I want sense a \$20\mathrm{kHz}\$ PWM signal from an electronic board. I want read this signal with "analogRead(A0)" function on my Arduino board. Therefore, I made a 1st order low pass filter that consists a resistor, capacitor and op amp buffer.
Firstly I produced a \$20\mathrm{kHz}\$ PWM signal from D9 pin of my Arduino. The duty cycle of PWM signal is fading with \$0\mathrm{\%}\$ and \$100\mathrm{\%}\$ continuously. The PWM generation code:
pwmWrite(led, brightness);
brightness = brightness + fadeAmount;
if (brightness == 0 || brightness == 255) {
fadeAmount = -fadeAmount ;
}
According to my calculations, for \$20\mathrm{kHz}\$ low pass filter, resistor should be \$82\mathrm{k\Omega}\$ and capacitor is \$100\mathrm{pF}\$.

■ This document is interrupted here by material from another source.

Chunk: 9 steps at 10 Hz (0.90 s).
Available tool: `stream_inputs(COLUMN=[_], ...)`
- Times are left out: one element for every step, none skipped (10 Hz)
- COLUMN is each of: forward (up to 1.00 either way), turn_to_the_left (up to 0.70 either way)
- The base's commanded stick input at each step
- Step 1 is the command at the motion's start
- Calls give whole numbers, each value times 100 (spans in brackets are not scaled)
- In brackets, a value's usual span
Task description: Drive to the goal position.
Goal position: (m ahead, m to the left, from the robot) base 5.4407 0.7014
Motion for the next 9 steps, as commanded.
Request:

But I used \$68\mathrm{k\Omega}\$ resistor because don't have \$82\mathrm{k\Omega}\$. In this case cut off frequency of low pass filter is being \$23\mathrm{kHz}\$. I read this signal from A0 pin with analogRead and ADC sampling. The reading code is:
int c;
long a;
for(c=0;c <32;c++) {
pwm_deger=analogRead(A0);
a += pwm_deger;
}
int f = a / 32;
Serial.println("pwm_deger:");
Serial.println(f);
delay(200);
I've added the results below. The figures are scaled in 0-1023 (Arduino's ADC value)
Figure 1 shows \$20\mathrm{kHz}\$ PWM signal that I want to test signal with fading from \$0\mathrm{\%}\$ to \$100\mathrm{\%}\$ duty cycle with \$200\mathrm{ms}\$.
Figure 2 shows LPF signal without buffer.
Figure 3 shows LPF signal from output of op amp buffer.
Is there any problem in figures? Why figure 2 shows 0.7 of 1023 and cutting after ADC value of 700. Is it because of the op amp?